• Try it: Using the material below, state how many of its lines contain the string "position", with no other words.

• Study material:
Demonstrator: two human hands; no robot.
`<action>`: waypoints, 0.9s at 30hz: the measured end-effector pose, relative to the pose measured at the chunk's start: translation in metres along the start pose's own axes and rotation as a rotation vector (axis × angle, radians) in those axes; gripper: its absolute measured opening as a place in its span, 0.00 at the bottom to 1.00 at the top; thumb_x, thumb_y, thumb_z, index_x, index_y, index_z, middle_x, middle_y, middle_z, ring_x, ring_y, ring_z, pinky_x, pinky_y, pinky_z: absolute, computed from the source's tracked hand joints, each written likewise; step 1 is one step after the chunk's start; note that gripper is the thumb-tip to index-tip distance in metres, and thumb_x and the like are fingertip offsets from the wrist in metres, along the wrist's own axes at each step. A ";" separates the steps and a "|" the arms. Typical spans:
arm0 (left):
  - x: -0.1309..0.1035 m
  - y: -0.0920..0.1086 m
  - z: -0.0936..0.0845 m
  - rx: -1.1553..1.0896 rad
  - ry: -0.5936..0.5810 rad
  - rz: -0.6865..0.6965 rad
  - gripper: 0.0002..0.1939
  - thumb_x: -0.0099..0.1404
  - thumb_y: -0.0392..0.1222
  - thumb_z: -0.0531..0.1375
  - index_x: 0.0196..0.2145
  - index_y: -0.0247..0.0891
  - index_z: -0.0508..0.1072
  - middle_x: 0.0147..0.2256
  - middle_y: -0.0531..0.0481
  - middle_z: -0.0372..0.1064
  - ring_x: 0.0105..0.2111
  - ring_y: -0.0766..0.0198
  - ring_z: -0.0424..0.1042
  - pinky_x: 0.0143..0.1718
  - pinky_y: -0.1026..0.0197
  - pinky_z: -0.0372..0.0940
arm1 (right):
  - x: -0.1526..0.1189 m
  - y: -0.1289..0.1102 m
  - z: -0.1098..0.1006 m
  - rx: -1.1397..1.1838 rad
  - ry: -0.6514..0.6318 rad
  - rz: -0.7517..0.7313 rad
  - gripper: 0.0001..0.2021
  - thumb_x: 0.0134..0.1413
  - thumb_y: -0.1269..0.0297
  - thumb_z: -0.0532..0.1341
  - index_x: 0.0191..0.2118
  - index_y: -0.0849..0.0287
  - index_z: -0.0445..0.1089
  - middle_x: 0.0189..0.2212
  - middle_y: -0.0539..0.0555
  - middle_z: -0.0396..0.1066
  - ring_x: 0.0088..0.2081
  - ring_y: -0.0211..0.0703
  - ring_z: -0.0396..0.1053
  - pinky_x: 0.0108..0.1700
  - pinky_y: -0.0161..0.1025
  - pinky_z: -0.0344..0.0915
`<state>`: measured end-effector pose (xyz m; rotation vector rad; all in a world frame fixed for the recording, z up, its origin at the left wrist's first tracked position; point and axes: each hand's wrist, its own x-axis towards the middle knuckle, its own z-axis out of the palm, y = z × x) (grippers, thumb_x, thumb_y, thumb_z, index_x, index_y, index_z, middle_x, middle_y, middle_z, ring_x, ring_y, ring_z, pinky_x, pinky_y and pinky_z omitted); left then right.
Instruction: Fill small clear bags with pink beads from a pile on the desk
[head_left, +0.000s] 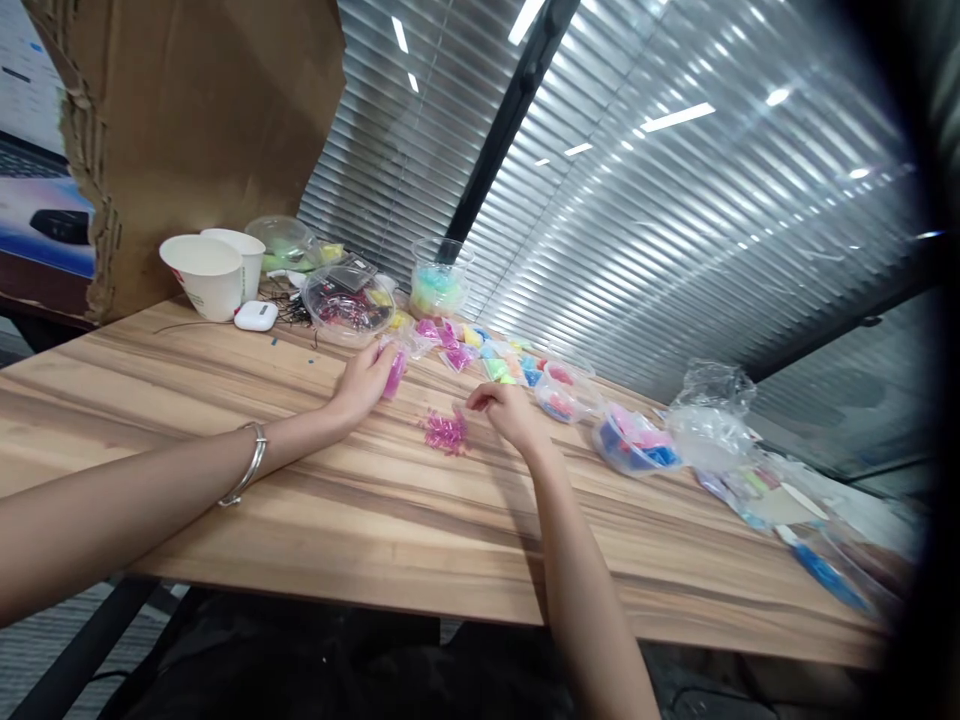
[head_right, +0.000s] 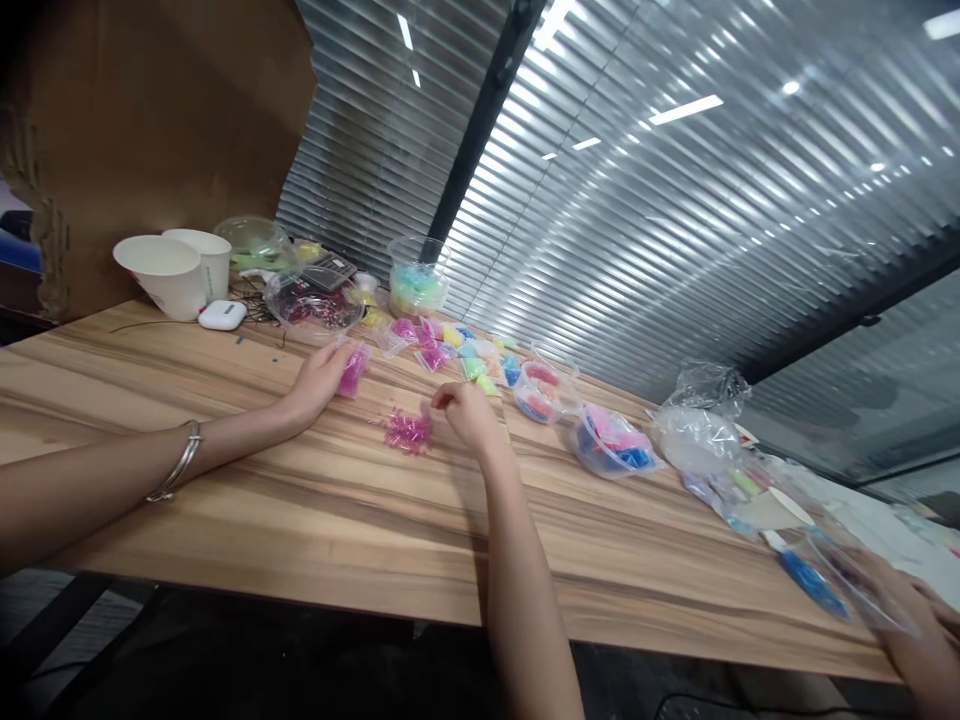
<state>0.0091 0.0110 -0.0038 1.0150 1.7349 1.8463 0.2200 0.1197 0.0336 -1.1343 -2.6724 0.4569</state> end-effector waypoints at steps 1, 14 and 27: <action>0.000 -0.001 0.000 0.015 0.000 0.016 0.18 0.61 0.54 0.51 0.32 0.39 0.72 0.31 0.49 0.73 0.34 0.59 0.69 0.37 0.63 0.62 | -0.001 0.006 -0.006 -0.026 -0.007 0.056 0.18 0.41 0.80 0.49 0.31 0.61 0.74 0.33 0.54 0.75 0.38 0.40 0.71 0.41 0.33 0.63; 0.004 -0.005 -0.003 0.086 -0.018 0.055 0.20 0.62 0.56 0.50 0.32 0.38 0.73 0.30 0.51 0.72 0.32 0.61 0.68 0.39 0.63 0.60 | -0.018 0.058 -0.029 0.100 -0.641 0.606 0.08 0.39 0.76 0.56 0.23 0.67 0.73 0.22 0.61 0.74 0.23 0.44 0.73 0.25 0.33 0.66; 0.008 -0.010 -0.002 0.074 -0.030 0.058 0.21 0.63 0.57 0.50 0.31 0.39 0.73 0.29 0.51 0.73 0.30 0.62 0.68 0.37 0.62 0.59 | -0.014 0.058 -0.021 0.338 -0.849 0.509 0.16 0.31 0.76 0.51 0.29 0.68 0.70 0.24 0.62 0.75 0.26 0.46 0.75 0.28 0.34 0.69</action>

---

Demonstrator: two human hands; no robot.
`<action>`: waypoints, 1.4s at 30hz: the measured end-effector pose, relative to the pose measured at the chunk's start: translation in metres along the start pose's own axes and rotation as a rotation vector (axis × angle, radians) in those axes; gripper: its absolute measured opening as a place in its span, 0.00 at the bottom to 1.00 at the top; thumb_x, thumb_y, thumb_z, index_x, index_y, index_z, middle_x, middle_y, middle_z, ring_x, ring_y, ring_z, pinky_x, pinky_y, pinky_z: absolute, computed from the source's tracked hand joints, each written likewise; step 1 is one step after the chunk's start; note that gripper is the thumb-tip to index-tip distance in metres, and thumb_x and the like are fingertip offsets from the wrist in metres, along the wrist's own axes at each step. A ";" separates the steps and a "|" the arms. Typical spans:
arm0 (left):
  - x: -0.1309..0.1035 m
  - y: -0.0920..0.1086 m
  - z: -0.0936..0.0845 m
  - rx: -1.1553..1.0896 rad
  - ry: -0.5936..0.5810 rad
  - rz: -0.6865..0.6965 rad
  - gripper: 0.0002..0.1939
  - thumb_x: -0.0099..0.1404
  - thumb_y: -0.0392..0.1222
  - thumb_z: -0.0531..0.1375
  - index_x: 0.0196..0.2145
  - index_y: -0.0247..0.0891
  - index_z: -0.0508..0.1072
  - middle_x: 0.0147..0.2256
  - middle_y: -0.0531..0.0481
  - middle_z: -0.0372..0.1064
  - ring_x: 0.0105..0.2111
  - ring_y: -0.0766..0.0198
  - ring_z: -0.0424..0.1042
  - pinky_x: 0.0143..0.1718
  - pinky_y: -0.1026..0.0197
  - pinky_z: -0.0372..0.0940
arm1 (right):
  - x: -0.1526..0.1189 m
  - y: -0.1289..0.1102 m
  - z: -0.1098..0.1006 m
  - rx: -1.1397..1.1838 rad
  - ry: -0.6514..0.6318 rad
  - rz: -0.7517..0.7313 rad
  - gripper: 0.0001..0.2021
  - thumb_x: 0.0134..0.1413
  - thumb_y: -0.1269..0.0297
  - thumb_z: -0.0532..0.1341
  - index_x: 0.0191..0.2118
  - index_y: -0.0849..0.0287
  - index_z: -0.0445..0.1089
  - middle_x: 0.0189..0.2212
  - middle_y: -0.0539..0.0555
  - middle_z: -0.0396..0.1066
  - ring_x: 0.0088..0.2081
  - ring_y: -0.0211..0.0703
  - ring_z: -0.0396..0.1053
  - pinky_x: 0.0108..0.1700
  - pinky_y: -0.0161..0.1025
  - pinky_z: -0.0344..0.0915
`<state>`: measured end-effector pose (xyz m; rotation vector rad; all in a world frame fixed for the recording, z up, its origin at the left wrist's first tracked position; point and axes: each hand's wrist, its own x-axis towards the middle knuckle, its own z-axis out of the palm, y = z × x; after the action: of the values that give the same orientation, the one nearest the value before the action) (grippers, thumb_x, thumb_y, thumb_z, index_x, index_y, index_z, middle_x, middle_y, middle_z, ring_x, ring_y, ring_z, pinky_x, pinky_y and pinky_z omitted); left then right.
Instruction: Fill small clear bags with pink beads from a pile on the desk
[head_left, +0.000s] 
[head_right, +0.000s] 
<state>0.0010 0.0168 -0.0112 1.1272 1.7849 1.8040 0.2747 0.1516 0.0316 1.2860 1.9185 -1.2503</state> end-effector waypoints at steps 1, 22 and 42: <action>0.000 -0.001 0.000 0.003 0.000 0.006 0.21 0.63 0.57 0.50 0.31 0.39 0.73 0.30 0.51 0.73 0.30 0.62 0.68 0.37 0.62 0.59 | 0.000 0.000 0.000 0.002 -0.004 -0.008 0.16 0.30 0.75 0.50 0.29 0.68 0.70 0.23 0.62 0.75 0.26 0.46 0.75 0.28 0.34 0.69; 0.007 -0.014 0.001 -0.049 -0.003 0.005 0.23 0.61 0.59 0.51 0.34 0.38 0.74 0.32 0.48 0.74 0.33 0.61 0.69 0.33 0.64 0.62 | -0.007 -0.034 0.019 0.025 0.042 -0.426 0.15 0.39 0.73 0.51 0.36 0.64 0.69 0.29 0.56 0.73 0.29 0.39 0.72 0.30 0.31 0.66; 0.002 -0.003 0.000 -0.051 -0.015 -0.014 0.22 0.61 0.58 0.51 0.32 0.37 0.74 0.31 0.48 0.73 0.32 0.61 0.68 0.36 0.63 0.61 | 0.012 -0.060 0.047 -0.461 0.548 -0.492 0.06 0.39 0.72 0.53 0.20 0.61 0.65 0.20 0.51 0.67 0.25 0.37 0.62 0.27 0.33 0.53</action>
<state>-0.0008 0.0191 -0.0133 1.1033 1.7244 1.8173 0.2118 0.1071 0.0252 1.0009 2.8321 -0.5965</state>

• Response to this task: 2